YOUR GOAL:
I need the lines below from the one with "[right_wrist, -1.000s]" down to the one with "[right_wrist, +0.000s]" reproduced exactly, both ends included, and nothing else.

BEGIN EXTRACTED ENTRIES

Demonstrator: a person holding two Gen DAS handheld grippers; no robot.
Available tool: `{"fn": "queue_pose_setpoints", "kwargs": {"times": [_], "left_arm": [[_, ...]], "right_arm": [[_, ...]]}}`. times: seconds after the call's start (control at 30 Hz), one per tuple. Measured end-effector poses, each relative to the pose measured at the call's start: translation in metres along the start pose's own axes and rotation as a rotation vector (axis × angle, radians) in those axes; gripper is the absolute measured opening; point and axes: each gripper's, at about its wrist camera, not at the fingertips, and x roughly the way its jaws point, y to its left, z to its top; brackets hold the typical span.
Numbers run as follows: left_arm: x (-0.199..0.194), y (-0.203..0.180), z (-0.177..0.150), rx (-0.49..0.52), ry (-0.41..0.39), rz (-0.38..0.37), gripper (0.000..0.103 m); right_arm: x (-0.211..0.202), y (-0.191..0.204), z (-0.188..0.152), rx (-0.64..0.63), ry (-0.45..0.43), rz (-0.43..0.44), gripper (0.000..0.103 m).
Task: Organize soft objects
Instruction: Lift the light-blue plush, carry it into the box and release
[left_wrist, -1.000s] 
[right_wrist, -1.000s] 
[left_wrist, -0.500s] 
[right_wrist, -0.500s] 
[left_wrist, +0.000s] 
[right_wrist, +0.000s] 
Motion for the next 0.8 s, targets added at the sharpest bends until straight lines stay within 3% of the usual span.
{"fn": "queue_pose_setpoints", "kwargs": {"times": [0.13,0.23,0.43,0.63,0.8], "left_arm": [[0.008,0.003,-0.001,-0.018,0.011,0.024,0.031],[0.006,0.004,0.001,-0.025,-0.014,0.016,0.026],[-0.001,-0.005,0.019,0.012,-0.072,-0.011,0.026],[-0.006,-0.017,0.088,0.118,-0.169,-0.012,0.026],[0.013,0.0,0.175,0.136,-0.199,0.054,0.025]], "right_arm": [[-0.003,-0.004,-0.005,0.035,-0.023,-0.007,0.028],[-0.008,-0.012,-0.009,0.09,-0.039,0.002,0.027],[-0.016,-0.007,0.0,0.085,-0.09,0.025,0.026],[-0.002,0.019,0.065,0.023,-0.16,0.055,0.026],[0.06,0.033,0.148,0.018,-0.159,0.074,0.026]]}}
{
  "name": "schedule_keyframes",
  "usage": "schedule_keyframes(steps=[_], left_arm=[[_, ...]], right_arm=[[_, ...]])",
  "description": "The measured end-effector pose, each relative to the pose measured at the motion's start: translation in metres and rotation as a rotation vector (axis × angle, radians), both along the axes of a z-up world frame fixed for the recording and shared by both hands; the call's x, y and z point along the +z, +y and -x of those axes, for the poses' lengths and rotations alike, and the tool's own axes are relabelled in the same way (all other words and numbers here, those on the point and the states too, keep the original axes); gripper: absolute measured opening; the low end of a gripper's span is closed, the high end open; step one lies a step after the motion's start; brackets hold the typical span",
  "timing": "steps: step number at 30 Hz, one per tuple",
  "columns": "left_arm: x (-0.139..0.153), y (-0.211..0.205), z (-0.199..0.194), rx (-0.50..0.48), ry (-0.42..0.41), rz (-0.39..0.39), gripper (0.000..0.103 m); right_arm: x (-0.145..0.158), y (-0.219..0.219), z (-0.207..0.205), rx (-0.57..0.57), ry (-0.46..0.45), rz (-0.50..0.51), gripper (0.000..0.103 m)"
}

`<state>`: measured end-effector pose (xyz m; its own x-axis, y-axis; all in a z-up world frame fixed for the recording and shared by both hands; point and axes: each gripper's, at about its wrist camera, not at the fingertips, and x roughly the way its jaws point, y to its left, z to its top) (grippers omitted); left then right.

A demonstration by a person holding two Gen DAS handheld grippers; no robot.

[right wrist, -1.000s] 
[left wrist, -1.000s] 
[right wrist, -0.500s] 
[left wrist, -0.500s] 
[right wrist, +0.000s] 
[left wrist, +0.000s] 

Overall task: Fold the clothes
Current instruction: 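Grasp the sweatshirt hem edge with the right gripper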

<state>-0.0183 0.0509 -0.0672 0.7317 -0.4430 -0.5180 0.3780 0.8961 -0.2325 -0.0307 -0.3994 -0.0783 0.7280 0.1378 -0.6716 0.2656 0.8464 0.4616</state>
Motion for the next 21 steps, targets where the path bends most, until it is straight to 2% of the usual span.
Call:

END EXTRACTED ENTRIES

TASK OUTPUT:
[right_wrist, -1.000s] 
[left_wrist, -0.500s] 
[right_wrist, -0.500s] 
[left_wrist, +0.000s] 
[right_wrist, +0.000s] 

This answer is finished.